■ **ASSIGNED TASK**:
The answer is a stretch of the material below, returned exactly: the line containing "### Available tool", the line containing "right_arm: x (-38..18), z", and all lines between.
BEGIN MATERIAL PROVIDED
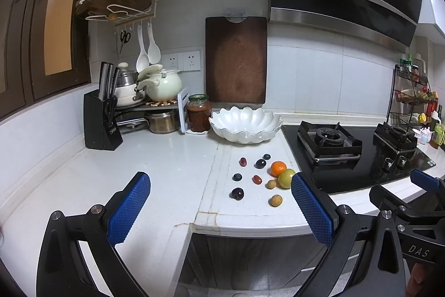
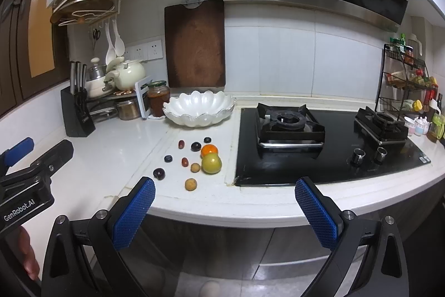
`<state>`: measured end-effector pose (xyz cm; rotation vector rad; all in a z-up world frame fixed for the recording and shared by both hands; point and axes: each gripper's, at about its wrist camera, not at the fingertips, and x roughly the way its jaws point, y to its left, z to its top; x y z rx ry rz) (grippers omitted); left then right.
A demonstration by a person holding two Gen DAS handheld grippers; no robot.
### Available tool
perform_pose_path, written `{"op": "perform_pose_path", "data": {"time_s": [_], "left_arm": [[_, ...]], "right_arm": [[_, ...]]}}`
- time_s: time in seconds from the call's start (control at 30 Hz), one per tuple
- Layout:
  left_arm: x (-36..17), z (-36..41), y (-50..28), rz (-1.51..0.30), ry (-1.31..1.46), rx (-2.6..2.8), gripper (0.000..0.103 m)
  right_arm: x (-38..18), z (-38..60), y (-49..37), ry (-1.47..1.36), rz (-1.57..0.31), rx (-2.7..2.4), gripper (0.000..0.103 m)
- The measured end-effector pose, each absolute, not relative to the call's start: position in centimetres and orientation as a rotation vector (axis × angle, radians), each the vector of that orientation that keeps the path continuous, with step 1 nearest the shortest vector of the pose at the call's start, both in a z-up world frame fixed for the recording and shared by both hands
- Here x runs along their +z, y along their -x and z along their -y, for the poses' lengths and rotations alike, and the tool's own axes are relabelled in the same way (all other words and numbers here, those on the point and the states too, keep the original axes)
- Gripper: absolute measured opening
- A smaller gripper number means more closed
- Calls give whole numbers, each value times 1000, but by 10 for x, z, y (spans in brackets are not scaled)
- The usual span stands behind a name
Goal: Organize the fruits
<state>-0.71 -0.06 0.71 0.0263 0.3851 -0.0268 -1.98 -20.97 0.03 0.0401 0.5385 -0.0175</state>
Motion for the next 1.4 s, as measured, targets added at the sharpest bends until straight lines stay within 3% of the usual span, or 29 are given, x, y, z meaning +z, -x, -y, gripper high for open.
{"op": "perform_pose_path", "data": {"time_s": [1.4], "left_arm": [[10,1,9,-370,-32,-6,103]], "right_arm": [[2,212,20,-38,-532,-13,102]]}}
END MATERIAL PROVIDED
■ **WRITTEN REPLY**:
### Available tool
perform_pose_path, written `{"op": "perform_pose_path", "data": {"time_s": [_], "left_arm": [[_, ...]], "right_arm": [[_, ...]]}}`
- time_s: time in seconds from the call's start (control at 30 Hz), one per tuple
- Layout:
  left_arm: x (-36..17), z (-36..41), y (-50..28), rz (-1.51..0.30), ry (-1.31..1.46), rx (-2.6..2.8), gripper (0.000..0.103 m)
  right_arm: x (-38..18), z (-38..60), y (-49..37), ry (-1.47..1.36), rz (-1.57..0.31), rx (-2.7..2.4), gripper (0.000..0.103 m)

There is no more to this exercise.